Arizona State (13-18) ended the regular season with an 85-57 loss to No. 9 Texas Tech (24-7) at home Saturday night, the latest in a recent run of short-handed outings. The loss was Arizona State’s program record-tying ninth straight at Desert Financial Arena as the Big 12 tournament looms this week.

    The Sun Devils played without freshman star Jayden Quaintance, who suffered an apparent knee injury back on Feb. 23, has not played since then and Bobby Hurley does not expect him to be ready for tournament play. Adam Miller missed the game with hip and oblique injuries, and throw in B.J. Freeman who was dismissed from the team in late February, the Sun Devils were forced to play with just four players who came into the season expected to be part of the rotation.

    Arizona State has played without at least one of its top nine rotation players in 50 combined games this season.

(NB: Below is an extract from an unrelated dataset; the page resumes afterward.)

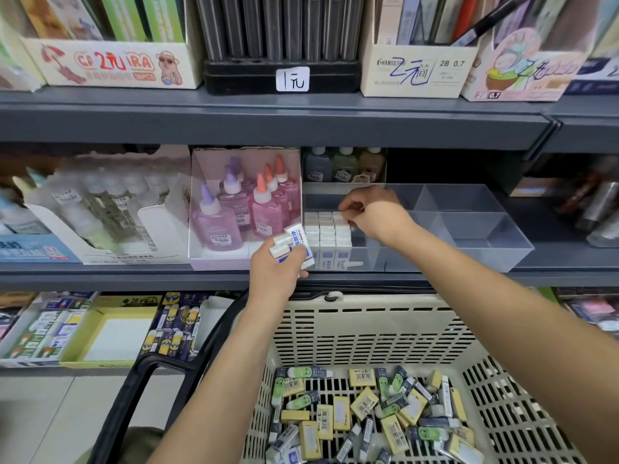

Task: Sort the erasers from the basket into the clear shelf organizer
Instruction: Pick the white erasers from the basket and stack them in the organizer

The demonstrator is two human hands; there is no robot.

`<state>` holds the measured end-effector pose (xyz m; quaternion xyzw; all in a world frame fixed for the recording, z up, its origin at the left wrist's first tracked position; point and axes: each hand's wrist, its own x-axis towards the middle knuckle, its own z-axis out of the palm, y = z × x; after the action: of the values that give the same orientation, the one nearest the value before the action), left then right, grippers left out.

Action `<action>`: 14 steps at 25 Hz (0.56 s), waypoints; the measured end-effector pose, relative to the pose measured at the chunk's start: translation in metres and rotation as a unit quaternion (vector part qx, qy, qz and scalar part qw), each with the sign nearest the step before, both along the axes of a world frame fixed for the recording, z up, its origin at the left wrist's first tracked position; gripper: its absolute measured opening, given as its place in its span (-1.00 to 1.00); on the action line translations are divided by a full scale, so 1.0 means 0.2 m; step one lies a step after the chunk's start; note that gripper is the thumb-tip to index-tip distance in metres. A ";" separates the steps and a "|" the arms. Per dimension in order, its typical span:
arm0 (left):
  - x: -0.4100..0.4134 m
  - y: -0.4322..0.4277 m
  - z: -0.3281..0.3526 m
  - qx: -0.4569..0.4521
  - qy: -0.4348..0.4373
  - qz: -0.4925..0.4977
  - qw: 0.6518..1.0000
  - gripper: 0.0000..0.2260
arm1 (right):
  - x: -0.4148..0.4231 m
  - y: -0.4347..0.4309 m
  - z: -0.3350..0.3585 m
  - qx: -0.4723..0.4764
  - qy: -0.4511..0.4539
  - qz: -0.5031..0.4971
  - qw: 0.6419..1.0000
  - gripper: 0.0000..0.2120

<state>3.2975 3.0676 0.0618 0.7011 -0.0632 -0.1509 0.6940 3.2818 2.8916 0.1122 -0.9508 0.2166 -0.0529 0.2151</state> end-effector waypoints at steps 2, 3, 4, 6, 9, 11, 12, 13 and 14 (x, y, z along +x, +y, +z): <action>0.00 0.00 0.00 0.000 0.000 0.001 1.000 -0.83 | 0.00 0.00 0.03 -0.031 0.035 0.012 0.999 -0.77; 0.00 0.00 0.01 0.002 -0.003 -0.001 1.000 -0.83 | 0.01 0.00 0.04 -0.049 0.066 0.022 0.996 -0.74; -0.01 0.00 0.01 0.003 -0.006 -0.007 1.000 -0.84 | 0.00 0.01 0.04 -0.063 0.090 0.032 0.993 -0.71; -0.03 0.01 0.01 -0.007 -0.013 -0.025 1.000 -0.89 | -0.02 0.02 0.05 -0.082 0.098 0.049 0.991 -0.72; -0.05 0.01 0.02 -0.031 -0.013 -0.047 0.998 -0.85 | -0.10 0.07 0.04 -0.032 -0.045 0.055 0.997 -0.82; -0.06 0.00 0.02 -0.027 -0.018 -0.064 0.997 -0.86 | -0.17 0.13 0.03 0.117 -0.097 0.071 0.986 -0.85; -0.07 -0.01 0.03 -0.021 -0.023 -0.075 0.997 -0.86 | -0.19 0.16 0.02 0.158 -0.086 0.086 0.980 -0.87; -0.07 -0.01 0.02 -0.019 -0.027 -0.085 0.996 -0.86 | -0.20 0.17 0.01 0.182 -0.072 0.092 0.976 -0.88; -0.08 -0.02 0.02 -0.021 -0.028 -0.094 0.995 -0.85 | -0.22 0.16 0.00 0.206 -0.072 0.083 0.972 -0.88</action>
<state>3.2820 3.0641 0.0665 0.6812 -0.1511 -0.1948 0.6893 3.2384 2.9245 0.1116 -0.8943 0.1268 -0.0576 0.4252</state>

    “It’s obviously tough losing a lot of guys unexpectedly but we still have enough,” Arizona State forward Basheer Jihad said after Saturday’s loss. “We have five guys we can put out there to give our best effort.”

    To Jihad and Co.’s credit, the group of Sun Devils who saw action Saturday battled. They trailed Tech just 36-32 by halftime before running out of steam against the second-best Big 12 team.

    Jihad noted it may not have been about getting tired, rather, he thought the team needed to give a “complete effort” rather than try to conserve energy.

    “Down the stretch I think guys are trying to conserve energy especially in the first half,” he said. “But, I think that we can do a better job of, in spurts, giving a complete effort instead of taking lapses. We have more in the tank. We can give more. If we care enough we can give more. It’s tough for sure but it’s something we’re capable of.”

    Hurley seemed to agree the effort was less complete over the final two games of the regular season.

    “I told the guys the one thing I’m disappointed with, and for the most part we have been battling through these games and giving ourselves a chance even though it hasn’t gone our way … but the last two games, like we turned Arizona over six times. Today, we turned (Texas Tech) over twice,” Hurley said. “Playing that many small, fast guys and not having great size, you gotta be able to be more disruptive.

    “I don’t know if that’s not expending enough energy and now trying hard enough or what, but it’s really not acceptable defensively.”

    Jihad scored a team-high 22 points on 7-of-11 shooting. He hit double-digit scoring for the fourth straight game and is the only Sun Devil to play in all games so far this season.

    “Obviously we have had an up-and-down season,” he said. “I’m grateful for the opportunity to be here. I’m very grateful. I wish things could have went better — we had a lot of close games that didn’t go our way, wish we could have had those. We’d be talking a lot differently right now. I’m just grateful for everything that Arizona State has done for me.”

    The Sun Devils open the Big 12 tournament Tuesday at 4 p.m. against Kansas State in Kansas City, Missouri, on EPSN+, 620 AM and the Arizona Sports app.